PROBLEM TO WORK ON.
What lines below hold the string "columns"? Copy them all.

Stored data
*** Block opens ***

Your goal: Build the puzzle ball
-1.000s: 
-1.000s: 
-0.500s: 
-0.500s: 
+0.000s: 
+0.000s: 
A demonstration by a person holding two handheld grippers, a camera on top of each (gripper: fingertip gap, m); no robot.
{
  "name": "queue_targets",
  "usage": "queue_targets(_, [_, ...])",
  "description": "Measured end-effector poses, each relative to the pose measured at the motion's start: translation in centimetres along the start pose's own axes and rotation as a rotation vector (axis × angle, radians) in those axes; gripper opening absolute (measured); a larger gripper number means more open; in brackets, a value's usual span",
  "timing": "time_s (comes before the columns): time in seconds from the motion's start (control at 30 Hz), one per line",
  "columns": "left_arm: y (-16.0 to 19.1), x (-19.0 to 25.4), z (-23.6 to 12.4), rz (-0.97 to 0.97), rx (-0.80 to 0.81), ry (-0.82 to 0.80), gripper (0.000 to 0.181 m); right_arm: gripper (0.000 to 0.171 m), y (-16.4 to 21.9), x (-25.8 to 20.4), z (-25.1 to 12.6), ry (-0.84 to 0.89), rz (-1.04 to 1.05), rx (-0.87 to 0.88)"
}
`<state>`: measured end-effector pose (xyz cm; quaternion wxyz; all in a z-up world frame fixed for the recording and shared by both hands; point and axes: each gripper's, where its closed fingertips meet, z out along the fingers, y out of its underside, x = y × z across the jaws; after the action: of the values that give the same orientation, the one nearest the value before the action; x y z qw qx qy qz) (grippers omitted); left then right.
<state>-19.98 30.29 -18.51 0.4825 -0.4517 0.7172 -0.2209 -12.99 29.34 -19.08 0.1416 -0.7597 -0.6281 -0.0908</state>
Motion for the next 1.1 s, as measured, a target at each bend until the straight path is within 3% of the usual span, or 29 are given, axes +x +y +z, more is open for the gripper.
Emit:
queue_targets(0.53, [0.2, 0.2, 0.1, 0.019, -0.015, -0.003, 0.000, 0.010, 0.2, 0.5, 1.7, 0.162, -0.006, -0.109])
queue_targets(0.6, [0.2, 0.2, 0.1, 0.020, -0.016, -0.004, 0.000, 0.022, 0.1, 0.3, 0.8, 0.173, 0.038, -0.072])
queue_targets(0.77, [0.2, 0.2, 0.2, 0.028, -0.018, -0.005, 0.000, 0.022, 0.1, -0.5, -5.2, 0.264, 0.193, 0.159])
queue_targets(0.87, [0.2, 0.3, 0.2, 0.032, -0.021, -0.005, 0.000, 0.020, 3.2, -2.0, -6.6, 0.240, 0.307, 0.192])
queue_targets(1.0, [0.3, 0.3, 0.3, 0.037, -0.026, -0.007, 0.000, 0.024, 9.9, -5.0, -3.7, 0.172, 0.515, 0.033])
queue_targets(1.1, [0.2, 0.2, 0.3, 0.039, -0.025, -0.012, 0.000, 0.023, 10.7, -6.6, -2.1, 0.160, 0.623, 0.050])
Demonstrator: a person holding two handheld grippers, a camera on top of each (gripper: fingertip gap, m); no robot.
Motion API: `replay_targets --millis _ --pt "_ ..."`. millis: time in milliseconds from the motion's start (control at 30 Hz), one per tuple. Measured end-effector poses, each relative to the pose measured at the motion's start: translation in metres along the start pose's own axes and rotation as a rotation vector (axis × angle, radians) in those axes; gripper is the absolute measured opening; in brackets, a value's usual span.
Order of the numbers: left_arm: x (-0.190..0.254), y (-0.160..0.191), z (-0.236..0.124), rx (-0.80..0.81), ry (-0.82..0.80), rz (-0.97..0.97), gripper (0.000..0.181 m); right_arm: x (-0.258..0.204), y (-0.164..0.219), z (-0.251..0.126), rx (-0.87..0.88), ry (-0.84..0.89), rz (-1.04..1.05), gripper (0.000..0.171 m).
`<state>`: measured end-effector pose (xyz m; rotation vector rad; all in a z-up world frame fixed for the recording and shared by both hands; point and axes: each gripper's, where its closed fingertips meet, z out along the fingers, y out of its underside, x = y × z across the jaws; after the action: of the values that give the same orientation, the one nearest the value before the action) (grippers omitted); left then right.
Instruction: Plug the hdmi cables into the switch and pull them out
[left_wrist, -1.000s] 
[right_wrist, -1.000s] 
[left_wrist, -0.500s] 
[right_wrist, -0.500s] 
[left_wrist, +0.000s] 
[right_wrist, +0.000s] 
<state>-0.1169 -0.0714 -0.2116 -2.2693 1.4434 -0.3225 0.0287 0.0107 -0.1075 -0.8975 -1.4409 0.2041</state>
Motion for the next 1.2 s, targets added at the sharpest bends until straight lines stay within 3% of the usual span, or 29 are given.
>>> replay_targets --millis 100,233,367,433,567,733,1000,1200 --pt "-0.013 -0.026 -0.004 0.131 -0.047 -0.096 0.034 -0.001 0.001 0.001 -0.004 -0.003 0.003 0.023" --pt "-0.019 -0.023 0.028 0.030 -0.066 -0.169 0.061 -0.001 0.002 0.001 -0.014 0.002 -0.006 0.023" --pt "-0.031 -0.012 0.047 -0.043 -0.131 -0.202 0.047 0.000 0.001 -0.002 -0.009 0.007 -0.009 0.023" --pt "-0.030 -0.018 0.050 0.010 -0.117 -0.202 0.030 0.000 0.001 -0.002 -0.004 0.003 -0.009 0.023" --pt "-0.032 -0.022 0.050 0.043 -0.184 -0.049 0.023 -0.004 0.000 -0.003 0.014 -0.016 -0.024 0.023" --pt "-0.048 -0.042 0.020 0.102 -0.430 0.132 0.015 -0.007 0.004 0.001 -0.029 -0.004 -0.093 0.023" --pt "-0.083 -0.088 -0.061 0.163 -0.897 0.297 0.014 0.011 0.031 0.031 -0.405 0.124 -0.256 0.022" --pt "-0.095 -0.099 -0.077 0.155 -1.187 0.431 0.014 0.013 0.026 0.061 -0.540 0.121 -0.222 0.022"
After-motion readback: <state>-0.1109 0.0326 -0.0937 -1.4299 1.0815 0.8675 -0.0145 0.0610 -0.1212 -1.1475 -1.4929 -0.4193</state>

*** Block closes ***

SOLUTION TO THIS PROBLEM.
  "timing": "time_s (comes before the columns): time in seconds from the motion's start (control at 30 Hz), one per line",
  "columns": "left_arm: y (-16.0 to 19.1), x (-19.0 to 25.4), z (-23.6 to 12.4), rz (-0.97 to 0.97), rx (-0.80 to 0.81), ry (-0.82 to 0.80), gripper (0.000 to 0.181 m); right_arm: gripper (0.000 to 0.171 m), y (-16.4 to 21.9), x (-25.8 to 20.4), z (-25.1 to 12.6), ry (-0.84 to 0.89), rz (-1.04 to 1.05), rx (-0.87 to 0.88)"

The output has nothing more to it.